I don't claim a profound depth of understanding regarding the philosophical underpinnings of modern scientific strategies, but it seems to me that this article looks to find by inference in Marx elements of the physical/cultural world that are much more clearly identified and expanded upon by later thinkers in the materialist tradition.
I don't believe you can make the case that ecological concerns as we know it were part of the landscape Marx was viewing and writing about. How else would you explain the omission of reproductive pressure in his writings?

My preference for a paradigm from which to analyze the interplay of culture and environment is 'cultural materialism', one of the less popular fields since the ascension of King capitalism and his Queen idealism to the governing throne of the industrializing world.

Recommend: "Cultural Materialism" by Marvin Harris for the theory and "Cannibals and Kings" by Harris for examples of the strategy being used to explain cultural riddles that are much less satisfyingly covered by other theoretical frameworks.

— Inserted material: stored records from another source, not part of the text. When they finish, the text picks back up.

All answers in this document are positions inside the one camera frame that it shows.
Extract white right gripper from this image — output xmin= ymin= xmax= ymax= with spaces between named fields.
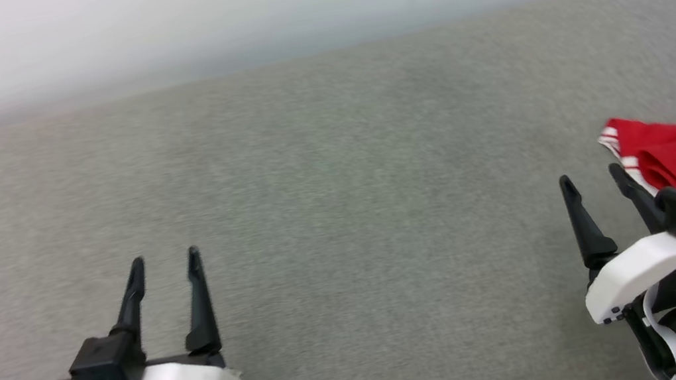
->
xmin=557 ymin=154 xmax=676 ymax=328

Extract grey fabric sofa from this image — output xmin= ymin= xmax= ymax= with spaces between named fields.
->
xmin=0 ymin=0 xmax=676 ymax=380

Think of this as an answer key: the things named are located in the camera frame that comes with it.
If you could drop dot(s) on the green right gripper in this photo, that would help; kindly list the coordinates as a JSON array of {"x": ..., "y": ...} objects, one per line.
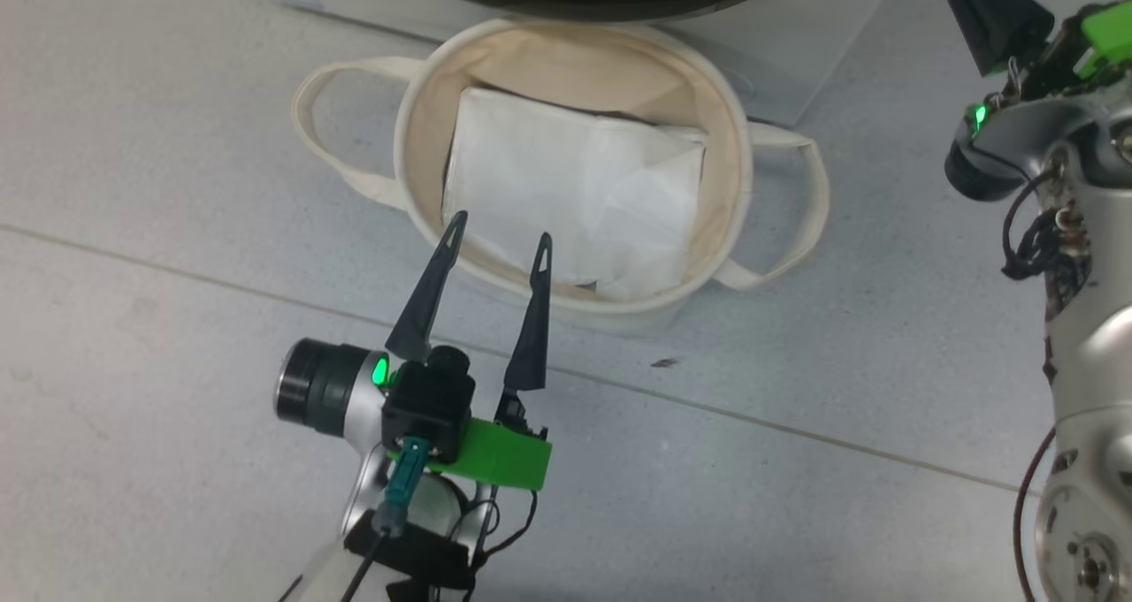
[{"x": 1110, "y": 36}]

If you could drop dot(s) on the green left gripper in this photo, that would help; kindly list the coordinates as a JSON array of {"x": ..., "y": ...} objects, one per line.
[{"x": 504, "y": 456}]

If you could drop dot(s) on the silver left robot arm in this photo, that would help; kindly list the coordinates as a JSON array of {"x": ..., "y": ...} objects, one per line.
[{"x": 323, "y": 390}]

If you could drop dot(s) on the cream fabric laundry basket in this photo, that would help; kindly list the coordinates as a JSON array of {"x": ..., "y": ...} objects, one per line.
[{"x": 416, "y": 142}]

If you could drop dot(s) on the white washing machine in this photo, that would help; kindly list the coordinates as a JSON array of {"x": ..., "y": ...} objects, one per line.
[{"x": 778, "y": 54}]

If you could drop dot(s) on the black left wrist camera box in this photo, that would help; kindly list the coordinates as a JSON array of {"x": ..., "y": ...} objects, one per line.
[{"x": 429, "y": 407}]

I would also recommend reading them concurrent with each other.



http://www.cultural-materialism.org/cultural-materialism/cm_preface.asp

(Free use applies)
The Preface to CULTURAL MATERIALISM: The Struggle for a Science of Culture

Cultural Materialism is the strategy I have found to be most effective in my attempt to understand the causes of differences and similarities among societies and cultures. It is based on the simple premise that human social life is a response to the practical problems of earthly existence. I hope to show in this book that cultural materialism leads to better scientific theories about the causes of sociocultural phenomena than any of the rival strategies that are currently available. I do not claim that it is a perfect strategy but merely that it is more effective than the alternatives.

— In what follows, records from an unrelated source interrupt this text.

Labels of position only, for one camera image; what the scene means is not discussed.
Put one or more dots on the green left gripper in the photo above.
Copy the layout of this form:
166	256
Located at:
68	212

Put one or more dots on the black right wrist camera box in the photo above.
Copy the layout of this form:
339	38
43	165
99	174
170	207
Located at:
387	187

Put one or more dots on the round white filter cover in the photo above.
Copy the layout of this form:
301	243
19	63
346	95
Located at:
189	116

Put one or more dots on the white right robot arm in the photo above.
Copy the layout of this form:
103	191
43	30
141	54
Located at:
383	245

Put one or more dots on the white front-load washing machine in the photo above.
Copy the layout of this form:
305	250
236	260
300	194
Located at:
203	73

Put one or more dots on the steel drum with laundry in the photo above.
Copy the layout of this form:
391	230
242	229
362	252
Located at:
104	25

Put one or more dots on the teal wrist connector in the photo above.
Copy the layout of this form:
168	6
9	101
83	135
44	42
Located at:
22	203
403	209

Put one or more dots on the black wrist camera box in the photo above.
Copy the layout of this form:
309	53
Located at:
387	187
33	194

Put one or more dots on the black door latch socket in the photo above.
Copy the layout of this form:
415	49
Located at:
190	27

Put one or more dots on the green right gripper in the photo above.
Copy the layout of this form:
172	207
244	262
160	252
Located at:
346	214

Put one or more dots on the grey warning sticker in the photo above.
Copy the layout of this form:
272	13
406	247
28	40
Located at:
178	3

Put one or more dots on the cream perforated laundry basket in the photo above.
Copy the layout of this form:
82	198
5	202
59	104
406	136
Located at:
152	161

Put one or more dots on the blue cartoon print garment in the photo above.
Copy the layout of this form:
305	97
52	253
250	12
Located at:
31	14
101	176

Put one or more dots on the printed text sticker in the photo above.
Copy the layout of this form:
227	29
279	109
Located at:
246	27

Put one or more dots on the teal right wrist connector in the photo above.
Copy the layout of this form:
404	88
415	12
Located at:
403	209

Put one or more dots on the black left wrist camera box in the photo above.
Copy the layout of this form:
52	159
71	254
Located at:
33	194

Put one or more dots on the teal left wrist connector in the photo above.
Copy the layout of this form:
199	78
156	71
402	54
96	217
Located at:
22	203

In its commitment to the rules of scientific method, cultural materialism opposes strategies that deny the legitimacy or the feasibility of scientific accounts of human behavior - for example, humanist claims that there is no determinism in human affairs - and it opposes the currently popular attribution of the malaise of industrial society to too much rather than too little science. Cultural materialism, with its emphasis upon the encounter between womb and belly and earth and water, also opposes numerous strategies that set forth from words, ideas, high moral values, and aesthetic and religious beliefs to understand the everyday events of ordinary human life. Aligned in this regard with the teachings of Karl Marx, cultural meterialism nonetheless stands apart from the Marx-Engels-Lenin strategy of dialectical meterialism. Condemned by dialectical materialists as "vulgar materialists" or "mechanical materialists," cultural materialists seek to improve Marx's original strategy by dropping the Hegelian notion that all systems evolve through a dialectic of contradictory negations and by adding reproductive pressure and ecological variables to the conjunction of material and conditions studied by Marxist-Leninists.

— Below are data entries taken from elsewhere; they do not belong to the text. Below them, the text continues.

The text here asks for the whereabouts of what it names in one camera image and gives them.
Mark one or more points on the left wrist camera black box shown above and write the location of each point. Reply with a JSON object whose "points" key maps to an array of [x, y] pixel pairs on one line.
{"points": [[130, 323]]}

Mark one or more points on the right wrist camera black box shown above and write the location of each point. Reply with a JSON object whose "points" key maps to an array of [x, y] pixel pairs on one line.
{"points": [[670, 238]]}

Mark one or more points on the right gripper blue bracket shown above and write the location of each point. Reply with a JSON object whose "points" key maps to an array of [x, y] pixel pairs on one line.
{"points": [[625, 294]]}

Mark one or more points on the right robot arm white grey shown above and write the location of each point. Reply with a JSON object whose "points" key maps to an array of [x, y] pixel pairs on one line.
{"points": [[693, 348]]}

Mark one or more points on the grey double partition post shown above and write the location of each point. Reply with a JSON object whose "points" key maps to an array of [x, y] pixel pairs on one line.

Although significant numbers of anthropologists have adopted the cultural materialist strategy, most of my colleagues continue to prefer one of several available alternatives. The most popular of these denies the need to have a definitive strategy at all. This I call the strategy of eclecticism. Eclectics argue that the strategic commitments of cultural meterialism or any of the other self-identified strategies such as dialectical materialism or structuralism prematurely close off possible sources of understanding. To be an eclectic is to insist that all research strategies may be relevant to the resolution of some puzzles and and that it cannot be foretold which strategies will be the most productive in any given case. Eclecticism presents itself as the defender of the "open mind." Yet eclecticism represents as much of a closed strategic commitment as any of its rivals. To uphold all options indefinitely is to take a definitive strategic position. Moreover, it is not a conspicuously open-minded attitude to insist a priori that better scientific theories will result from the use of more than one strategy per problem. This claim actually happens to be wrong. It is not eclecticism but the clash of strategic options, eclecticism among them, that is the guarantor of an open mind. In arguing for the superiority of cultural materialism, therefore, I have no intention of advocating the annihiliation of rival strategies. I insist only that the systematic comparision of alternative strategies be an intergral part of the scientific enterprise.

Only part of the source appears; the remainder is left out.